Esta nochebuena, que ya está, apaguen las radios, los televisores, las boites, los políticos, los gobiernos, la economía y toda tanta basura acumulada y enciendan los corazones… y escuchen las músicas de sus orígenes y ¿Quién le dice? ¡En una de esas, ahí reside la solución a todos nuestros problemas, digo, si es que hay problemas, porque en una de esas no existe ningún problema… o solamente uno: Que no sabemos escuchar con nuestros corazones!

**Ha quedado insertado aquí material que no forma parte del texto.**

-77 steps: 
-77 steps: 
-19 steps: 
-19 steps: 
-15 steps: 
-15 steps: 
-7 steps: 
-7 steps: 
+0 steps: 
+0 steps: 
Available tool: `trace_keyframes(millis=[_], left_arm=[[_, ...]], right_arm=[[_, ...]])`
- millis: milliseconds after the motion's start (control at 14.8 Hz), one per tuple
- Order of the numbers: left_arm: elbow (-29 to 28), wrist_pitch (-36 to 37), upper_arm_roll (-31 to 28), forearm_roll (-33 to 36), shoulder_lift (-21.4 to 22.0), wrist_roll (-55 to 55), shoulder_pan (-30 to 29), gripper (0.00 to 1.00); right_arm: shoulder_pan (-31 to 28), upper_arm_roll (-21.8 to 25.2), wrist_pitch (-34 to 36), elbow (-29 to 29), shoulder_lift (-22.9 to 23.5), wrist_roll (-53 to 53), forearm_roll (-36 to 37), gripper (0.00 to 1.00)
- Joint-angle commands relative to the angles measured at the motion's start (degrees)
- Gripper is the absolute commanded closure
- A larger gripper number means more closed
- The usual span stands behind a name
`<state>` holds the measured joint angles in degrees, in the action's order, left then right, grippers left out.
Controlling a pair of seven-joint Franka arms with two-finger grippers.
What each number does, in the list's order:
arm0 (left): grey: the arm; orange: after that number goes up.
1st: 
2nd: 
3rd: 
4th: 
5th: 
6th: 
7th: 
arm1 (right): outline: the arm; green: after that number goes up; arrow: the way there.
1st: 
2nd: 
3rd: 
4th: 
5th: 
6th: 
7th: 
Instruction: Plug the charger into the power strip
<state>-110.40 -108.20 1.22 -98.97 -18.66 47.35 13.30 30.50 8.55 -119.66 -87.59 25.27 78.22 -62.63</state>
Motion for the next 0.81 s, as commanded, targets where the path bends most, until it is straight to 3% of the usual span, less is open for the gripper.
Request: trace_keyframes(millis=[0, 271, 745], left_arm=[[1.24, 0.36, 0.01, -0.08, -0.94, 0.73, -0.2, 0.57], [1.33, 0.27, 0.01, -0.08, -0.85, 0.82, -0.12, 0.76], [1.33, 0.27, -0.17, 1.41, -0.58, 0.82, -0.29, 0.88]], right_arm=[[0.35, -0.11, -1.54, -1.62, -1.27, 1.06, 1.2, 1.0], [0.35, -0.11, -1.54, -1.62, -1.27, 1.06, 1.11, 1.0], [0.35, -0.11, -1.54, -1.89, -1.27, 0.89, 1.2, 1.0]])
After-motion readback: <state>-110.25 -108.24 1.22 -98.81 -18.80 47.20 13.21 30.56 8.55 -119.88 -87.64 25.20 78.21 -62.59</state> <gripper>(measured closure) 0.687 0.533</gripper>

Alguna vez, relaté la nochebuena y Navidad de San Juan de antes. ¿Recuerda? Me refería a las familias de don Aristóbulo Alvarez, que es un prototipo de familia de clase media y de costumbres arraigadas; hoy he querido pintarles un pequeño “cuadrito” de una nochebuena en una familia de inmigrantes, inmigrantes pobres en un pueblo pobre, y lo que es peor, una nochebuena de gente desarraigada de sus lares, sus costumbres, sus duendes y sus diablos. Nochebuena de gente de todas partes del mundo que vino a esta tierra a parir sus hijos, levantar sus hogares y afincar sus corazones.
¡Para ellos, para los inmigrantes que ya son cal abonando nuestro suelo, esta noche buena. Apaguemos todos los aparatos, encendamos nuestros corazones y dejemos que los bichitos de luz nos enseñen a llorar!